Phil Johnson. The worship style, the children's program, the pastor's communication skills. Certainly, those are important aspects of a church, but should they be the only criteria you use to decide whether a church is right for you? The bottom line, what should your priorities be when you choose a local church? John MacArthur helps you order those priorities today on Grace To You as he begins a study titled, What To Look For In A Church. John originally taught these lessons to students during chapel services at the Master's University, where John serves as chancellor.

It's a series every young person needs to hear, but it's not just for young people. Whatever stage of life you're in, or however long you've been in your church, it's good to be reminded of what God expects from every local congregation and how you can choose one that honors God. If you're already part of a church, be listening for ways you can pray for your leaders and your fellow worshipers, and listen for ways you might be able to serve in your congregation more effectively.
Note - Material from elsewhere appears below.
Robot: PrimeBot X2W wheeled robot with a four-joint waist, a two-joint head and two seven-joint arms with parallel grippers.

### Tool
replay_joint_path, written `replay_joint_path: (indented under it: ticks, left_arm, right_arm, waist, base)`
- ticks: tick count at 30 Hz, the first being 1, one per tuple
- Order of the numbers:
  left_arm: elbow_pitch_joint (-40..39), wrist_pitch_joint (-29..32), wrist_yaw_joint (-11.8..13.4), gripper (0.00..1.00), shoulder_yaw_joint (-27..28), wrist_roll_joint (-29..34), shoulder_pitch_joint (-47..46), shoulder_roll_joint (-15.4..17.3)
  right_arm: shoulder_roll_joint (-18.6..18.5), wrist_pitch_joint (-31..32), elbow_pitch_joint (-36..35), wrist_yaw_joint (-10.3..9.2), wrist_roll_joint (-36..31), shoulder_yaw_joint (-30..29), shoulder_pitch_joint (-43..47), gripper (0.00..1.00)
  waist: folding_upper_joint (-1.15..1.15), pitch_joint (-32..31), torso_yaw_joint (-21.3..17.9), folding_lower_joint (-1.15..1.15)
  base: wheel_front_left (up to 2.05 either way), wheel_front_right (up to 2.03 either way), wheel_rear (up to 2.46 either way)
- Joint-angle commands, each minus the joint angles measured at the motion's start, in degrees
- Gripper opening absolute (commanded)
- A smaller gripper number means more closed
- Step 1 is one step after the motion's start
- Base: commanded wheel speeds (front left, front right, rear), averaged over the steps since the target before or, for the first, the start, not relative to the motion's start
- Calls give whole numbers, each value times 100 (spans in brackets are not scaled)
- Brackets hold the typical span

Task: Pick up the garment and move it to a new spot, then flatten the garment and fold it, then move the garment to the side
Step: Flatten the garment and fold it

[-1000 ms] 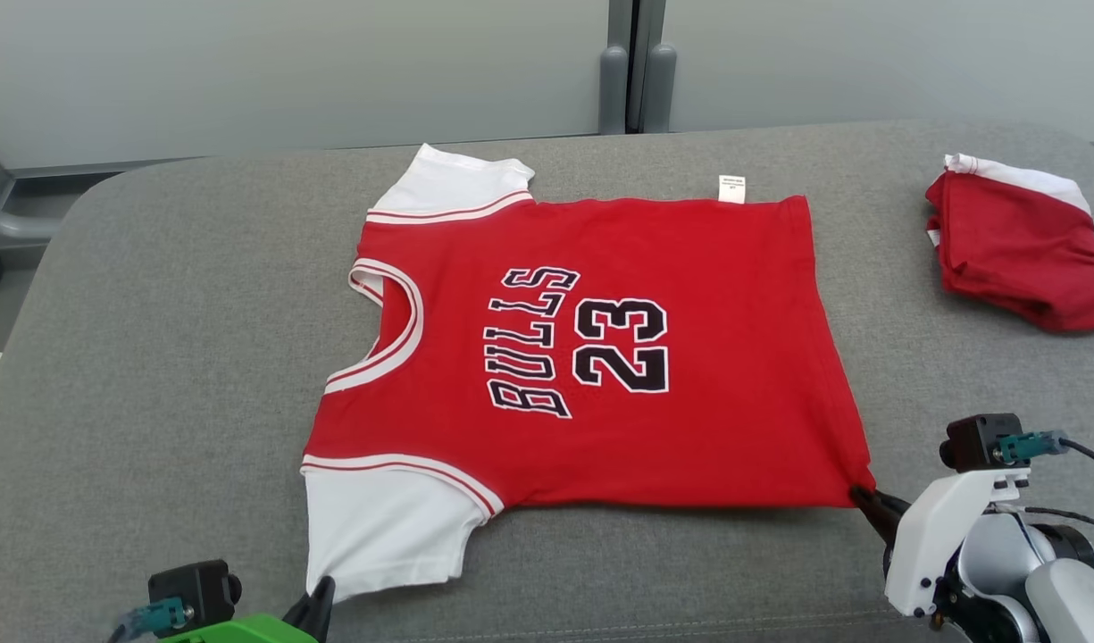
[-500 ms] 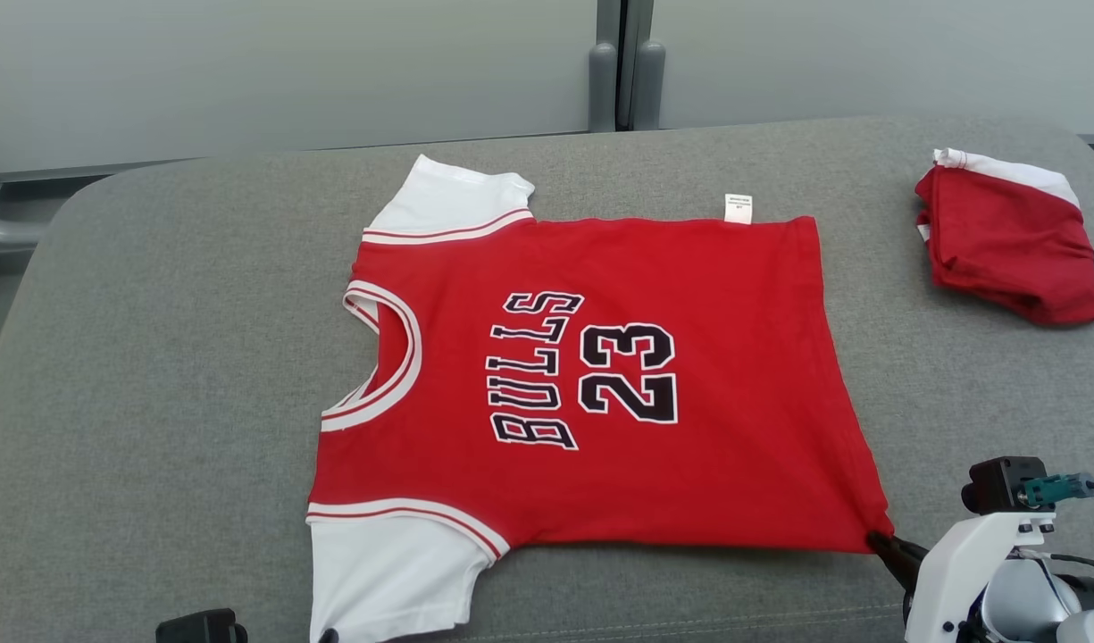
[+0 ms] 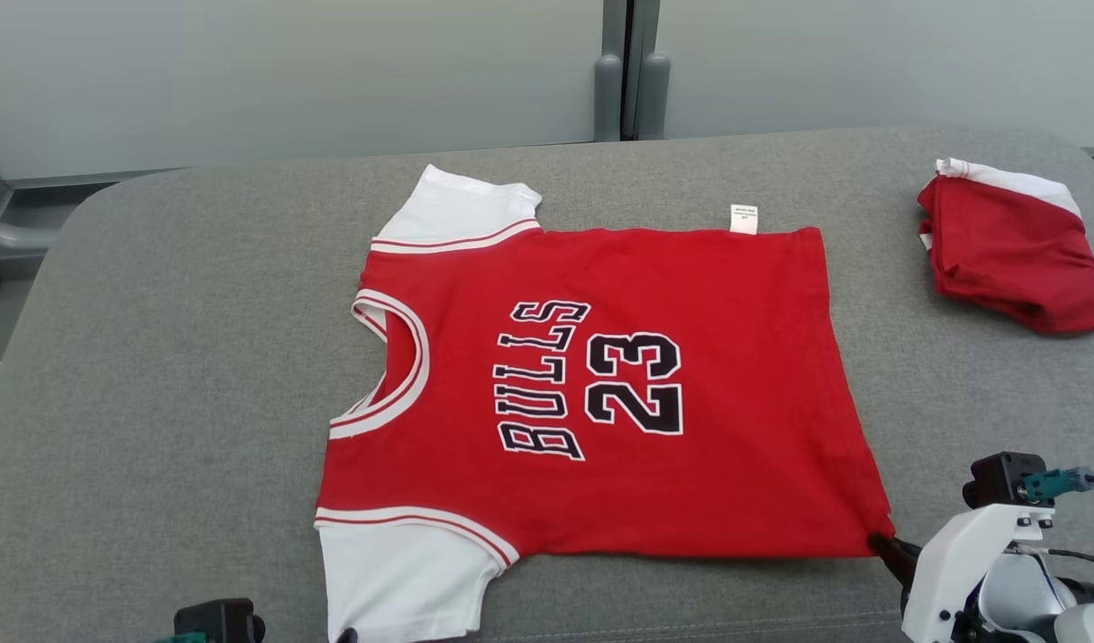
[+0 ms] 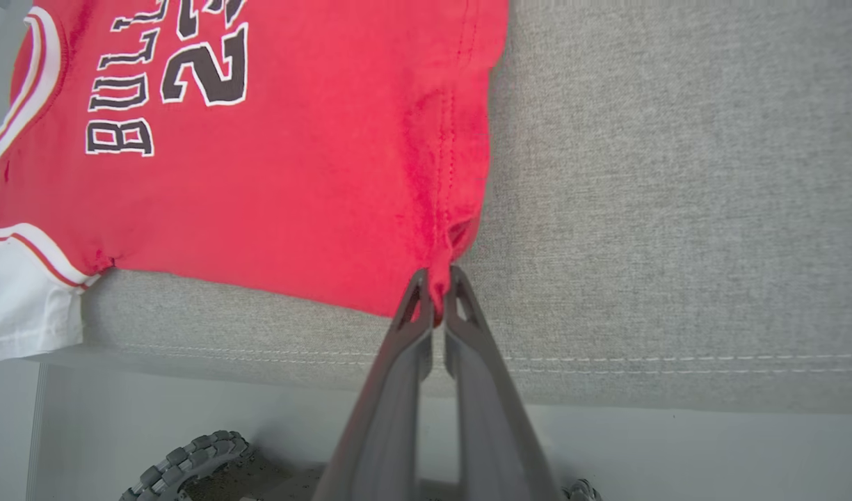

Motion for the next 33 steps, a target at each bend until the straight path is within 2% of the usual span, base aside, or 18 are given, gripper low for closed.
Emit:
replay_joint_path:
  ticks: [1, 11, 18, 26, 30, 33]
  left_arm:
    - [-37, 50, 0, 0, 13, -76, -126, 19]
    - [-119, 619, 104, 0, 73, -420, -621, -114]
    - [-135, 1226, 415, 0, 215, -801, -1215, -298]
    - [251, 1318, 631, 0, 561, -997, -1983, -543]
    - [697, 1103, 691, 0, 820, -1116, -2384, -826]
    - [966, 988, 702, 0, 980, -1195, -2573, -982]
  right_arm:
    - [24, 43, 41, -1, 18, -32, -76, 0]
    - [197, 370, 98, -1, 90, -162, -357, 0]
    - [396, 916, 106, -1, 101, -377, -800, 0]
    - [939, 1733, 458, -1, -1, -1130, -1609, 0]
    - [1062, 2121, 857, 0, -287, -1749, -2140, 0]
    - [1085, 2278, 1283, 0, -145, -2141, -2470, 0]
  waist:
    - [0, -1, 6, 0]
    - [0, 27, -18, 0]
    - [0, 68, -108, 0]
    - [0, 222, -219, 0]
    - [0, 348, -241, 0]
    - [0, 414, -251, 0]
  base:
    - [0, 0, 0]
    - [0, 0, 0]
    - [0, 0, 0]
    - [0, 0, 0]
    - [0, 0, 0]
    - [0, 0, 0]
And so now, here's John with the lesson. Those of you who know me know that I am addicted to the church. I am a fanatic for the church. I love the church. It is my life and breath. It is the source of my highest joy and my most overwhelming anguish.

It is on my mind all the time. I sort of live in the aura of the church, all that it is and all that it calls for and requires and provides. It's a real adventure to be a pastor. I could not be a president and I could deal with that. I could not be a radio preacher or an author.

That would be all right. But if I were not a pastor, that would be the greatest loss of my entire life. The highlight of my life has been a stint at Grace Community Church. The church has never ceased to be an adventure, really an amazing adventure. The earliest years of life in the church were almost euphoric. The church was growing very rapidly. People were loving the Word of God, dynamic conversions taking place, far more than anybody ever expected. We were learning as we went.

I didn't know a whole lot. I was discovering something during the week, preaching it on Sunday and implementing it the next week in the church. So we were all in this big adventure trying to find out what the church really was, trying to sort out theology, interpret the Bible, figure out how to apply it and it was just one incredible adventure. But always from the beginning, the goal was to develop the church in such a way as to make it what the Lord of the church wanted it to be, to look at the Word of God and try to discern there what revelation in the New Testament tells us about the church and what God's plans and purposes and expectations for the church are and then figure out how to implement that and to bring about the perfect will of God in the church through totally imperfect people.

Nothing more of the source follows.